TRENTON — Legislation to support recreation and conservation projects with voter-approved funding for open space preservation was signed into law Wednesday. The projects include several in Middlesex.
One bill (A-4050) appropriates $45 million in voter approved Green Acres funding, and $12 million in Blue Acres funding for state acquisition of lands for recreation and conservation purposes, including Blue Acres projects.
Blue Acres funding supports the acquisition, for recreation and conservation purposes, of lands that have been damaged by, or may be prone to incurring damage caused by storms or storm-related flooding, or that may buffer or protect other lands from such damage.
“This funding helps strengthen the ‘garden’ in Garden State, and creates more recreational options for families,” said Asm. Patrick Diegnan (D-Middlesex), who sponsored the bill. “The preservation of New Jersey’s open spaces is clearly a priority for residents, and with this bill now law, their mandate will be met.”
Another bill (A-4051) appropriates $14.8 million in voter approved Green Acres and Garden State Green Acres Preservation Trust funding for grants to applicable nonprofit entities to acquire or develop lands for recreation and conservation purposes.
“These preservation programs ensure there’s a better balance between development and conservation in New Jersey,” said Asm. Peter Barnes (D-Middlesex), a sponsor of the bill. “They help prevent sprawl, protect open space and create recreational opportunities for families, and that benefits every New Jerseyan.”

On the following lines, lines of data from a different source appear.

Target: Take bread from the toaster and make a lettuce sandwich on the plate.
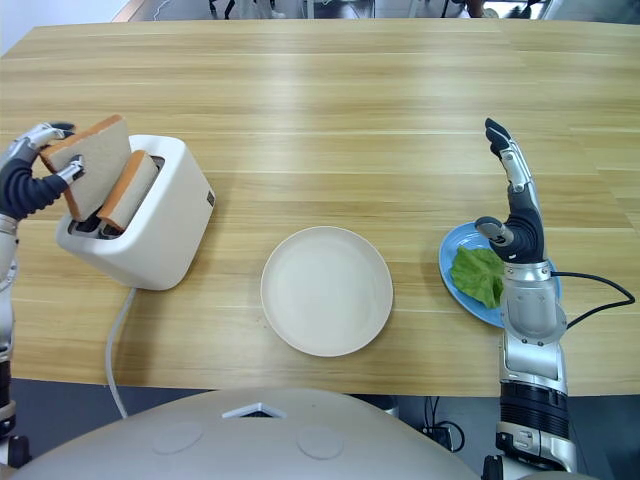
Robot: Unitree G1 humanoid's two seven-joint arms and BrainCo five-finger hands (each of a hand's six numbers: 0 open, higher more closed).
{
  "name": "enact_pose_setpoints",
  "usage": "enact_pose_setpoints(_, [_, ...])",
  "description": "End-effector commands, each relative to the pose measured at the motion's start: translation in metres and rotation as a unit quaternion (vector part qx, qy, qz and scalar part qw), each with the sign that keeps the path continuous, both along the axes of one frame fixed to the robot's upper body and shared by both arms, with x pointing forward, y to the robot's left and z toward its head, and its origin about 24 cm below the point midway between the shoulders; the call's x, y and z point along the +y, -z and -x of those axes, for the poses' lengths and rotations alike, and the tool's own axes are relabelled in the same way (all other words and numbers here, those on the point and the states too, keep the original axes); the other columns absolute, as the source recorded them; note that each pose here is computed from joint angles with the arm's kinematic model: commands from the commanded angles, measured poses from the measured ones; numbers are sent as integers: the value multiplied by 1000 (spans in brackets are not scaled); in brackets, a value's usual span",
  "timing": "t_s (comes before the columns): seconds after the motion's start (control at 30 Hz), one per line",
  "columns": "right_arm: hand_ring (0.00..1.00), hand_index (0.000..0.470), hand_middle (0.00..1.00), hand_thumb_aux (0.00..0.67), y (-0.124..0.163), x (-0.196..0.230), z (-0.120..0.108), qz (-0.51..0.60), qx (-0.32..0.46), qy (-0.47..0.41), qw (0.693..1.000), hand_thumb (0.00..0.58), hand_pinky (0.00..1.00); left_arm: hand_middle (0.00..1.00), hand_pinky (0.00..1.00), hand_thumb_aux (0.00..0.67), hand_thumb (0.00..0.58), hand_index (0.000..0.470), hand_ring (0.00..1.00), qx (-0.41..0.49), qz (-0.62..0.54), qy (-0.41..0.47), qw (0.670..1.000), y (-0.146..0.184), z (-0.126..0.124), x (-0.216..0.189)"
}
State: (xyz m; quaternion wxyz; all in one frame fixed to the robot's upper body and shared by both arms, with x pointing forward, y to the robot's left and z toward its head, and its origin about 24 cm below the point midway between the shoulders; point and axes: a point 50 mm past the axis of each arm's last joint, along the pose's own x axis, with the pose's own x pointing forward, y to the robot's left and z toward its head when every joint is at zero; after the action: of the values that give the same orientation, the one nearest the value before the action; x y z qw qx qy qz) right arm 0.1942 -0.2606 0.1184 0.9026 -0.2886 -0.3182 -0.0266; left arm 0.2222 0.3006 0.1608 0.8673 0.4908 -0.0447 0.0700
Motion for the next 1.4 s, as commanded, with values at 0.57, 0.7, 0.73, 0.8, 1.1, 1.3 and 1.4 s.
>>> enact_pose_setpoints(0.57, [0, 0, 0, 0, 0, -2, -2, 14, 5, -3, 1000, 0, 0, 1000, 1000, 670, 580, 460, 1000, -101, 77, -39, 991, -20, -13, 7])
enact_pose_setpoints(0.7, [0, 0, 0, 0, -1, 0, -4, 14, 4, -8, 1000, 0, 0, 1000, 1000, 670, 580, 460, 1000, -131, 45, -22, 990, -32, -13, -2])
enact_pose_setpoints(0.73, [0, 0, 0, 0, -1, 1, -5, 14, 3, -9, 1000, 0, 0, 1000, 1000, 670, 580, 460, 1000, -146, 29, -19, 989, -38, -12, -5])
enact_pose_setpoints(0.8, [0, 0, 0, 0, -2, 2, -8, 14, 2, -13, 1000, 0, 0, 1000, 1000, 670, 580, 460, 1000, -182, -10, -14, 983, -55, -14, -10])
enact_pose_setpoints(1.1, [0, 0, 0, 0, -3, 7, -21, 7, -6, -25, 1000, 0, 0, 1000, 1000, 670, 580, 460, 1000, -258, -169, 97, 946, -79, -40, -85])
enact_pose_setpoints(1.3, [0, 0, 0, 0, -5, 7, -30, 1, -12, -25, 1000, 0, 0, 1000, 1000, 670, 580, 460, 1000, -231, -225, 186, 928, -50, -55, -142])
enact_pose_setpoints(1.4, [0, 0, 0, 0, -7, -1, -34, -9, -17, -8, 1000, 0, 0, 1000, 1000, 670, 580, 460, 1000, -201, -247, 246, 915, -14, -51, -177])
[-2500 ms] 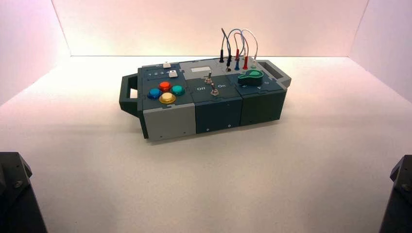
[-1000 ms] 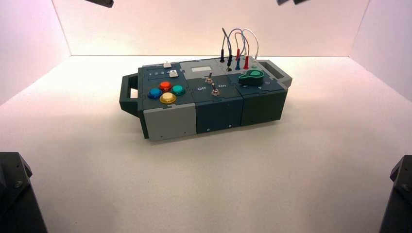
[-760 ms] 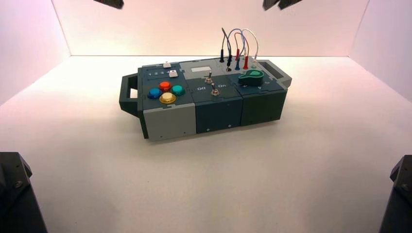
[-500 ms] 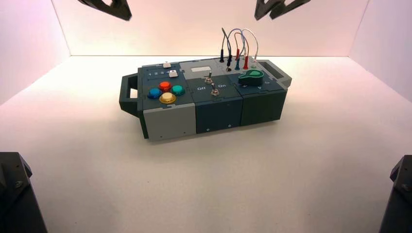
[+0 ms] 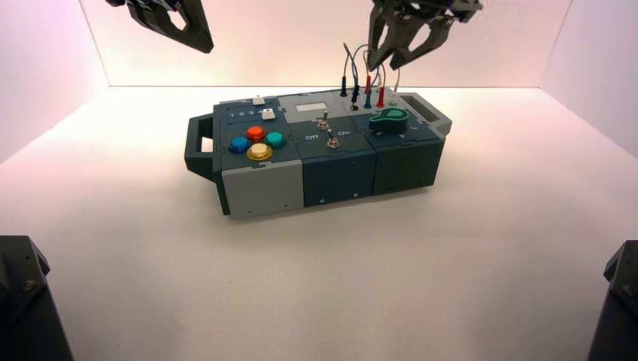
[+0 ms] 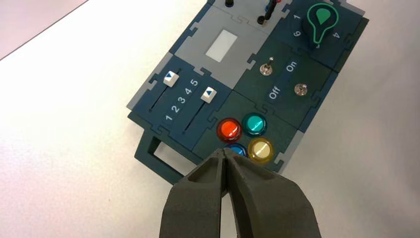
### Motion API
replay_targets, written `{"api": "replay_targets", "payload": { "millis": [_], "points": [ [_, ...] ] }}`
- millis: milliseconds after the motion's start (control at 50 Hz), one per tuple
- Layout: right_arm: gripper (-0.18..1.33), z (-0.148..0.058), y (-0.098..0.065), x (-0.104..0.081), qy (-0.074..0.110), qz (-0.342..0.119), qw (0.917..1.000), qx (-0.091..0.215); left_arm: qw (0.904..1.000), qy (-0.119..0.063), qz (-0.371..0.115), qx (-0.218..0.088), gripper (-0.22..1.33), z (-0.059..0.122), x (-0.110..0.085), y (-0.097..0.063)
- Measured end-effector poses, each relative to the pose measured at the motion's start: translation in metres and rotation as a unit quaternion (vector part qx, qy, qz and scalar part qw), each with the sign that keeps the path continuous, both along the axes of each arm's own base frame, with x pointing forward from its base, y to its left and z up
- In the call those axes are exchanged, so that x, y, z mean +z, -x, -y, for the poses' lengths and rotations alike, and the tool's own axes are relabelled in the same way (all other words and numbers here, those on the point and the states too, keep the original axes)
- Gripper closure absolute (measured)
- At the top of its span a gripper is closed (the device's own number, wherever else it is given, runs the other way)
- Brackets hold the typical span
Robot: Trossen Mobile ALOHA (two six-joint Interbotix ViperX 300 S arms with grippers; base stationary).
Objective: Insert the black wire.
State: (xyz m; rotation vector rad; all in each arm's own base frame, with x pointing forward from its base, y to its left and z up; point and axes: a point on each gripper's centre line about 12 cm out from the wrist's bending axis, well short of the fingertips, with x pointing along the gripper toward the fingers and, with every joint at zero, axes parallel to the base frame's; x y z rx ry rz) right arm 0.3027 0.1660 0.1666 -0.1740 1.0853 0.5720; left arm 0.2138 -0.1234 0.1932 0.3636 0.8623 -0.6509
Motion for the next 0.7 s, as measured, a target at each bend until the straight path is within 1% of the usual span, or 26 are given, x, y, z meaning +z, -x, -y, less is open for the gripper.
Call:
{"api": "replay_targets", "payload": {
  "millis": [260,420,480,580,700],
  "points": [
    [0.01,-0.004,-0.009,-0.007,0.001,-0.001,1.0,-0.003,0.9999,0.004,0.015,0.003,1.28,0.001,0.002,-0.003],
    [0.01,-0.007,-0.016,-0.01,0.002,-0.003,1.0,-0.003,0.9999,0.001,0.014,0.002,1.28,0.001,-0.001,-0.004],
    [0.01,-0.008,-0.018,-0.012,0.003,-0.005,1.0,-0.003,0.9999,-0.004,0.01,0.001,1.28,0.001,-0.003,-0.005],
    [0.02,-0.01,-0.023,-0.014,0.003,-0.004,1.0,-0.004,1.0,-0.006,0.007,0.0,1.28,0.001,-0.005,-0.006],
    [0.01,-0.012,-0.028,-0.021,0.007,-0.011,0.9999,-0.003,1.0,-0.007,0.005,0.001,1.28,0.001,-0.006,-0.006]
  ]
}}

The bills provide, among other things:
- $3 million for the acquisition of land for natural area projects, including for Cheesequake State Park in Old Bridge Township;
- $3 million for the acquisition of land for urban parks in various towns, including Edison Township;
- $550,000 to the D&R Greenway Land Trust for several greenway acquisition projects, including the Trust for Public Land’s Delaware River Tributaries Acquisition project;
- $275,000 for the Lower Rahway River project to the National Biodiversity Park, Inc. in Carteret.